Copy out exactly the stretch below, from the line with "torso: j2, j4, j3" through the line with "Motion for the", both included; the pictures stay out.

Provided material ::
──────
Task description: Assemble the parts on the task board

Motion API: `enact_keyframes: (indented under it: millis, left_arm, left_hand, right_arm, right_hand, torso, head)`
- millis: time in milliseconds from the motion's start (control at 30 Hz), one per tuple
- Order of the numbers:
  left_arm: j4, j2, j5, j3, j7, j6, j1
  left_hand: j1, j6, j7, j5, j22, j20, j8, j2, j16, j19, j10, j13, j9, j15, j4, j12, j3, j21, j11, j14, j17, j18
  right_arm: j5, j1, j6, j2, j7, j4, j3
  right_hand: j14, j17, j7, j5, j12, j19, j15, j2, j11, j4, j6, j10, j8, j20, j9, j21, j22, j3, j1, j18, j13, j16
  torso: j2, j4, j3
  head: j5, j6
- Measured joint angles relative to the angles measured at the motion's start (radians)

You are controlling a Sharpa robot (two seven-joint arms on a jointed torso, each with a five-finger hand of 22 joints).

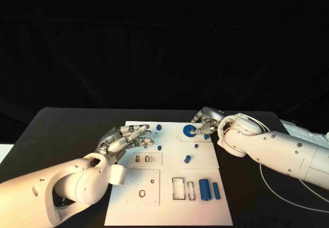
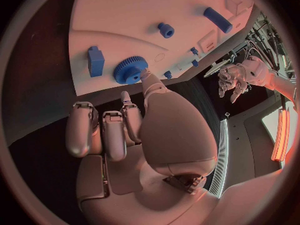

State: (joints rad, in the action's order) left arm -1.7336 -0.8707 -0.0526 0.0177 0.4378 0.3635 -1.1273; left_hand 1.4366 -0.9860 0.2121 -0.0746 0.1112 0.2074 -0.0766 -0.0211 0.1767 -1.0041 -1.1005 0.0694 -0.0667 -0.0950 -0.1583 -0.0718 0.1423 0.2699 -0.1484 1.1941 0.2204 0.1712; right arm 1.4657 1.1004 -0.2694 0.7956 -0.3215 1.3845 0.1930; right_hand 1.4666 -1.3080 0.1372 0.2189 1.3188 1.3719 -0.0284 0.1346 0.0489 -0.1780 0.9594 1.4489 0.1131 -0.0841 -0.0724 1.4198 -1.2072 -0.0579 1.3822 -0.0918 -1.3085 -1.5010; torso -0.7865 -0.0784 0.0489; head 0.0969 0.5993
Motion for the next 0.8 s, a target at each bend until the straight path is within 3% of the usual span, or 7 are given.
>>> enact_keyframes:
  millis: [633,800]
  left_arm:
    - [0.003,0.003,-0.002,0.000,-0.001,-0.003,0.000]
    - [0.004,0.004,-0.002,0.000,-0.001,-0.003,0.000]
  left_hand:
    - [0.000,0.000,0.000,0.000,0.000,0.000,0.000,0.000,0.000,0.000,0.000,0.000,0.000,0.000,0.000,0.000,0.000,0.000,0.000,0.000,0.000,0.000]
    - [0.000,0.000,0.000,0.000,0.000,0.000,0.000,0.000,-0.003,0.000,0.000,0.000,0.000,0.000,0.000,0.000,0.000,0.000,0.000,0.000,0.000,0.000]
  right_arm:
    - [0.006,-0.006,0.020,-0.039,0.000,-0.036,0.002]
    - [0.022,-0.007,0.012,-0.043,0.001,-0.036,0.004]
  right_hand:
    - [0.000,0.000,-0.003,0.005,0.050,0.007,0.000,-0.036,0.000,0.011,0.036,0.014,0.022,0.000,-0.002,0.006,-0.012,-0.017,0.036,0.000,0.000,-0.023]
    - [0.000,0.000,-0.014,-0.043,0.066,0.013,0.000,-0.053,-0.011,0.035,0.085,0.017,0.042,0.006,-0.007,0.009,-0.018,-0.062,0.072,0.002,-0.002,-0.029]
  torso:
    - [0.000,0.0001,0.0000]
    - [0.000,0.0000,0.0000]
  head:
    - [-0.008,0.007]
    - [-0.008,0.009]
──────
Answer space ::
  torso: j2, j4, j3
  head: j5, j6
- Measured joint angles relative to the angles measured at the motion's start (radians)

You are controlling a Sharpa robot (two seven-joint arms on a jointed torso, each with a five-finger hand of 22 joints).


State: (joints rad, in the action's order) left arm -1.7336 -0.8707 -0.0526 0.0177 0.4378 0.3635 -1.1273; left_hand 1.4366 -0.9860 0.2121 -0.0746 0.1112 0.2074 -0.0766 -0.0211 0.1767 -1.0041 -1.1005 0.0694 -0.0667 -0.0950 -0.1583 -0.0718 0.1423 0.2699 -0.1484 1.1941 0.2204 0.1712; right arm 1.4657 1.1004 -0.2694 0.7956 -0.3215 1.3845 0.1930; right_hand 1.4666 -1.3080 0.1372 0.2189 1.3188 1.3719 -0.0284 0.1346 0.0489 -0.1780 0.9594 1.4489 0.1131 -0.0841 -0.0724 1.4198 -1.2072 -0.0579 1.3822 -0.0918 -1.3085 -1.5010; torso -0.7865 -0.0784 0.0489; head 0.0969 0.5993
Motion for the next 0.8 s, a target at each bend until the straight path is within 3% of the usual span, or 7 are given.

Nothing remains to be done for this exercise.